Work instruction. Exclude the pictures. Transcribe exactly, and only, the lines from the one holding "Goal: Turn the" to the end of the material below.

:: Data block

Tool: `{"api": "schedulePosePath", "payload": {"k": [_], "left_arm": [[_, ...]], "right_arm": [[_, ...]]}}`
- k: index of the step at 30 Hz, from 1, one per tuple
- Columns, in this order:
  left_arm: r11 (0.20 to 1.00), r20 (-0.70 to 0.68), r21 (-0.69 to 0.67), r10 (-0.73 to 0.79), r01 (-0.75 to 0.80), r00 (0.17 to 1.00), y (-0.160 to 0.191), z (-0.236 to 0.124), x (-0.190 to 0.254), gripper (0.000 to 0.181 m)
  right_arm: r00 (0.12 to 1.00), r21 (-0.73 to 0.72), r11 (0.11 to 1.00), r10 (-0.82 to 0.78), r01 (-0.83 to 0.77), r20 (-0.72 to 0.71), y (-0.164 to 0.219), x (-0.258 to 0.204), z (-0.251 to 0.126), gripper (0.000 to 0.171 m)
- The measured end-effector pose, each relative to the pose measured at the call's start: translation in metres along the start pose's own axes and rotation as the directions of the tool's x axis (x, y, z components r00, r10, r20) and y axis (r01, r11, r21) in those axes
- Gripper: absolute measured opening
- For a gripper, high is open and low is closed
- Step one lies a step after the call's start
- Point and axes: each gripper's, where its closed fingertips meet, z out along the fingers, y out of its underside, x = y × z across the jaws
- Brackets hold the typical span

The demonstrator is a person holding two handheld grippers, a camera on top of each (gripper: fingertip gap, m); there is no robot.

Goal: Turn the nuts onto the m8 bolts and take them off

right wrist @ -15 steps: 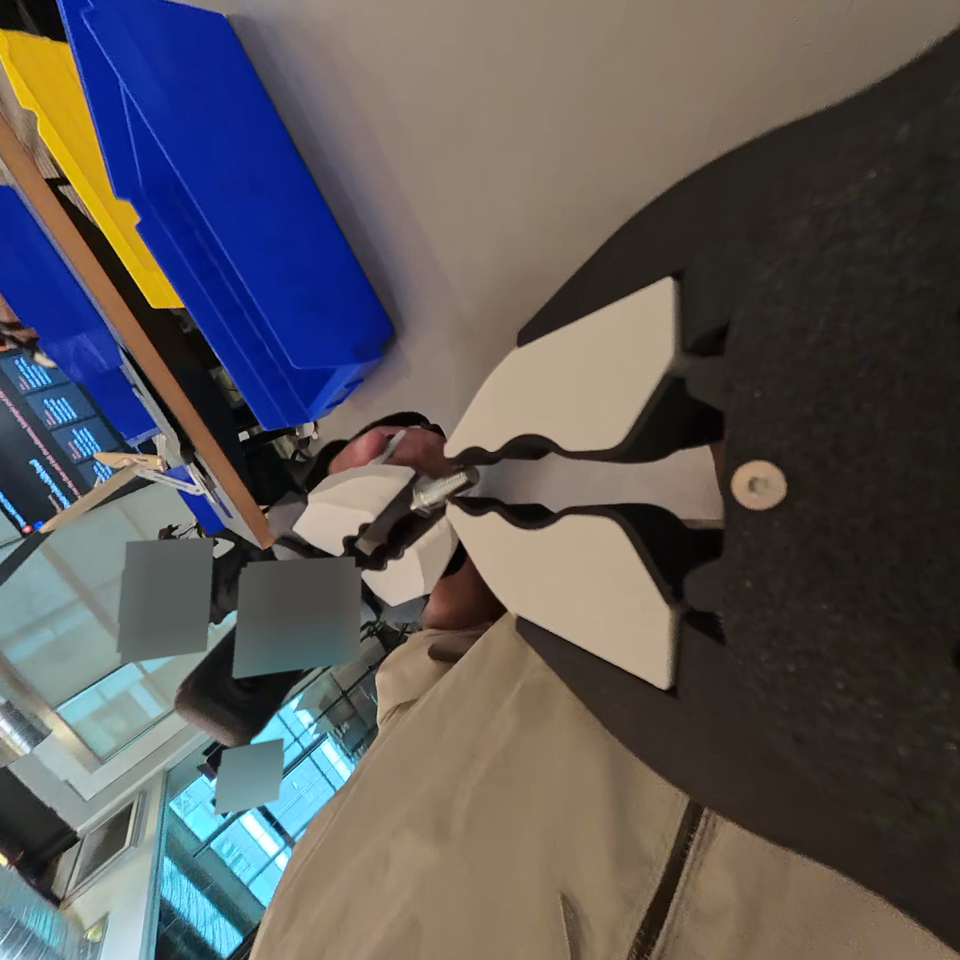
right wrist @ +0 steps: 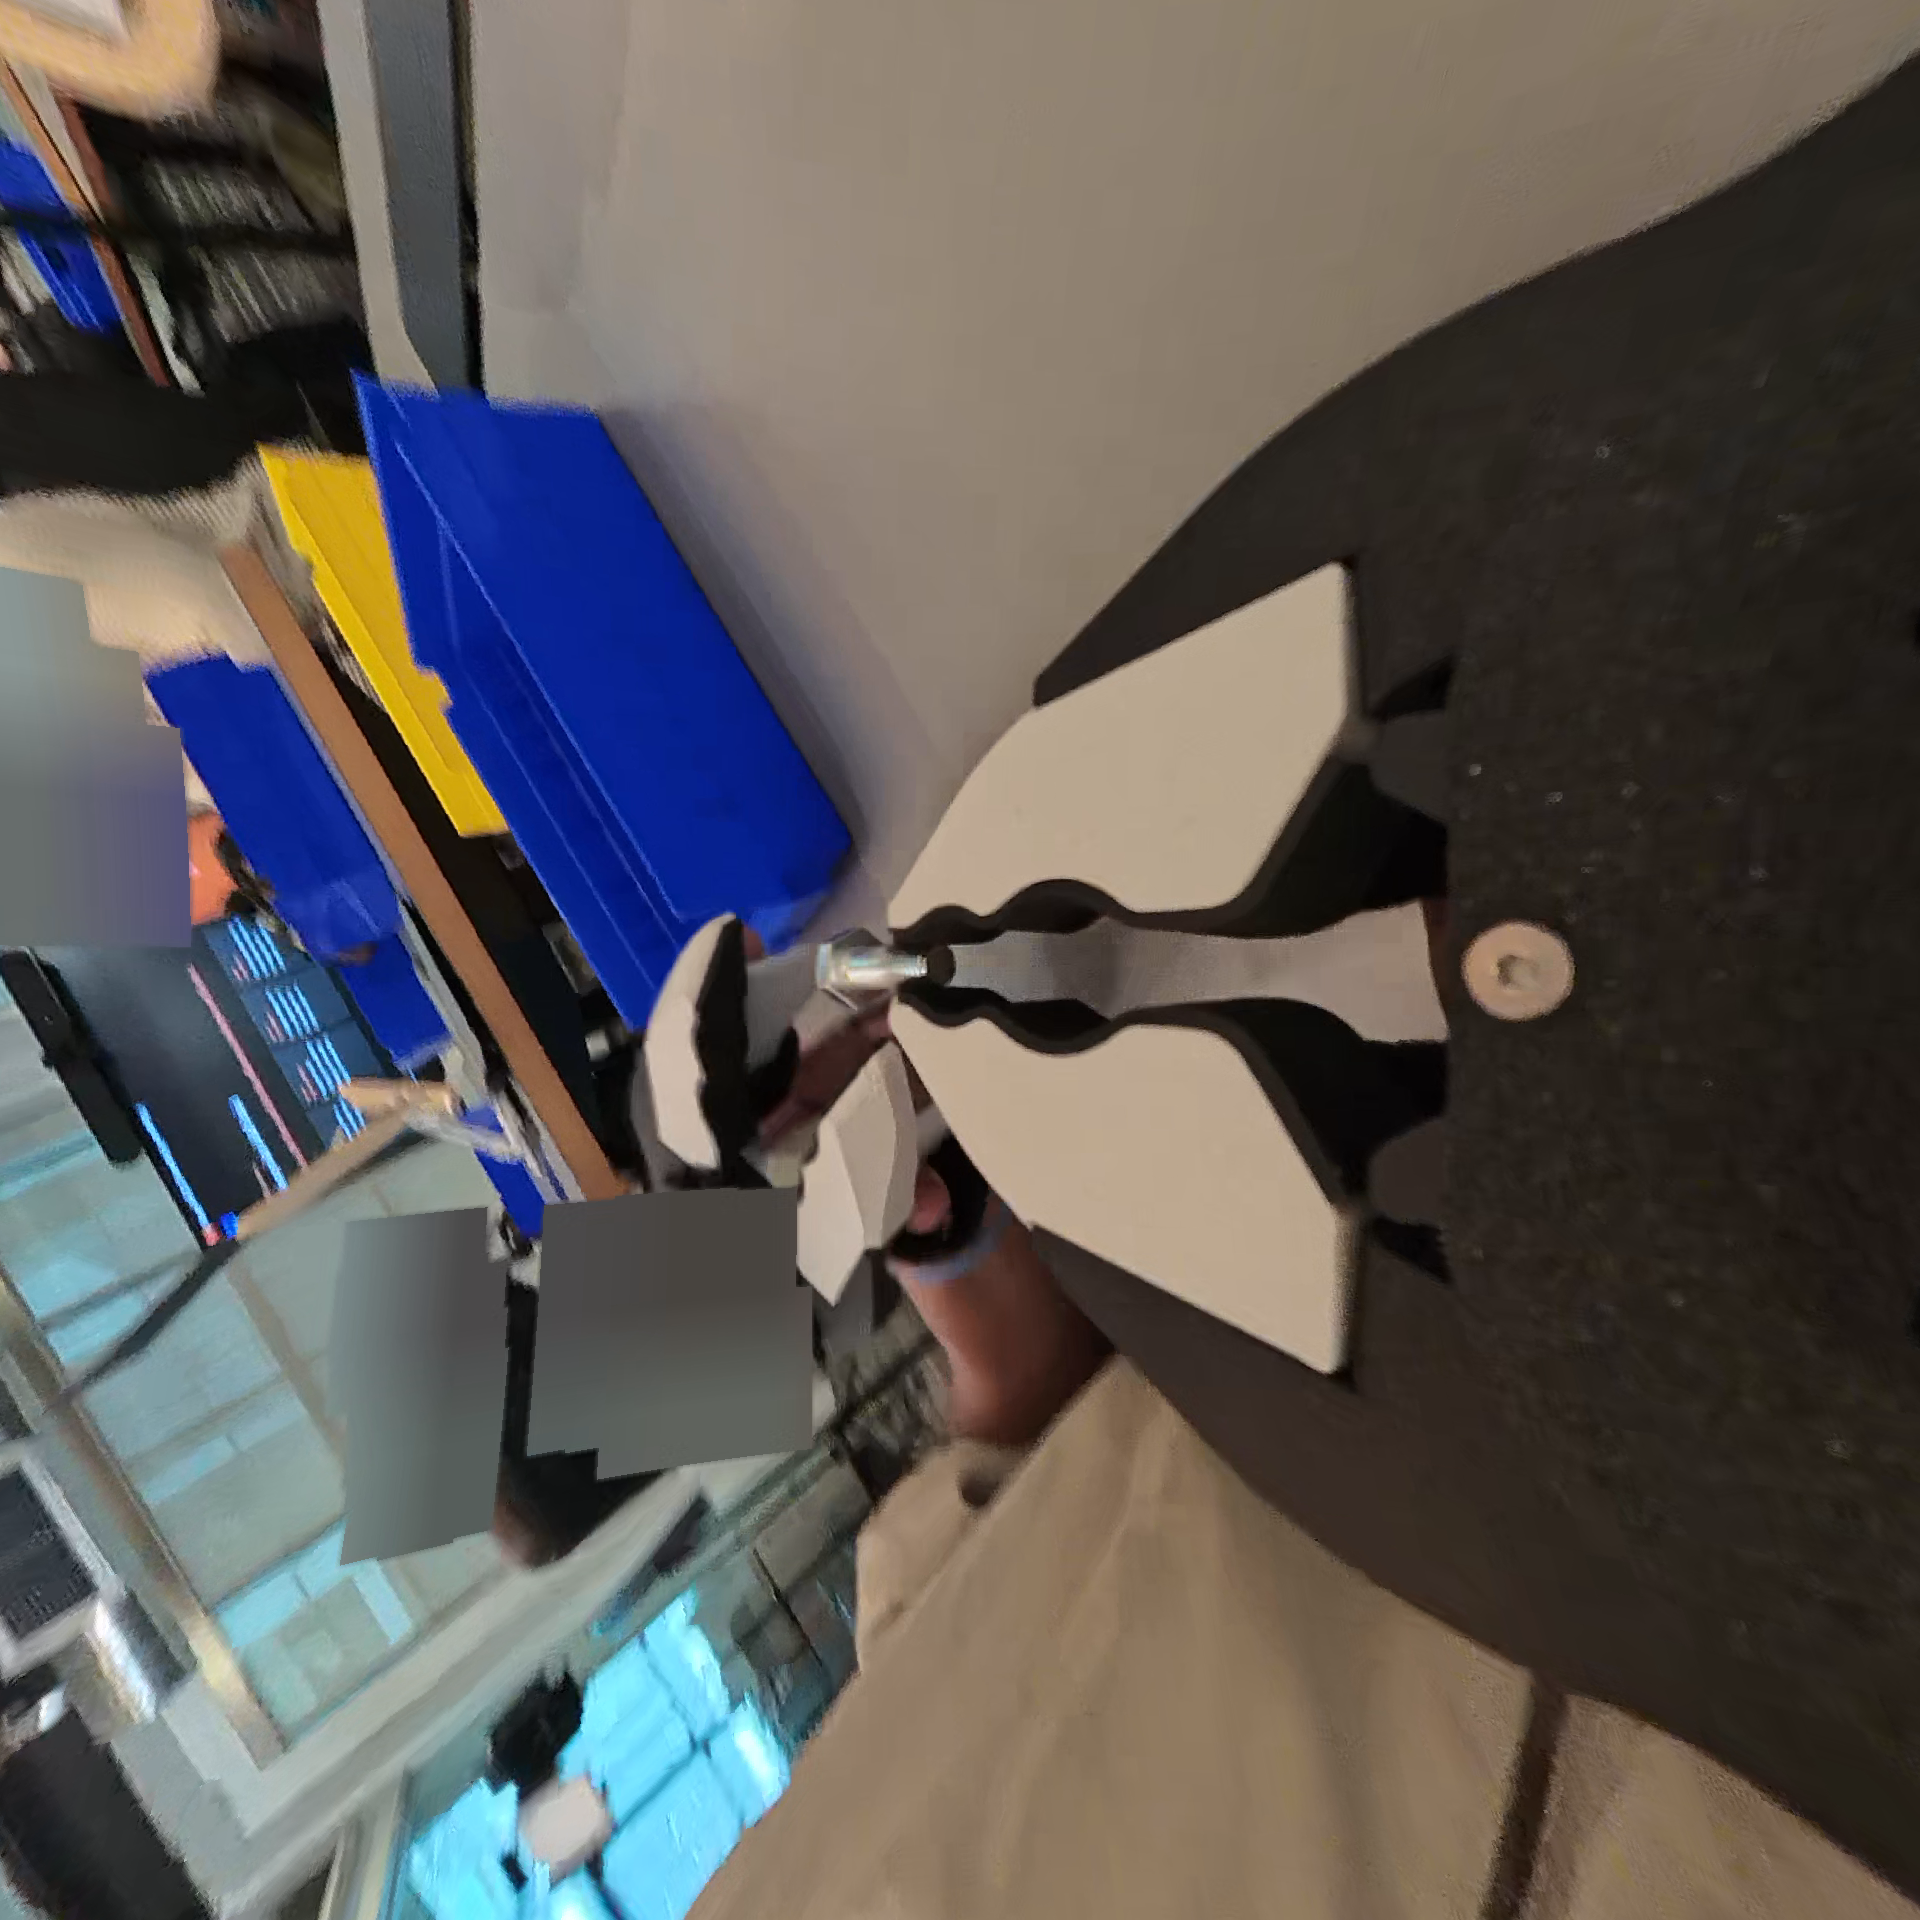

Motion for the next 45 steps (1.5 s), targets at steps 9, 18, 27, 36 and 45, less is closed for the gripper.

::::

Problem solution.
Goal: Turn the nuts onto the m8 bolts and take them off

right wrist @ -15 steps: 
right wrist @ +0 steps: 

Motion for the next 45 steps (1.5 s), targets at steps 9, 18, 27, 36 and 45, less is closed for the gripper.

The required output has been supplied.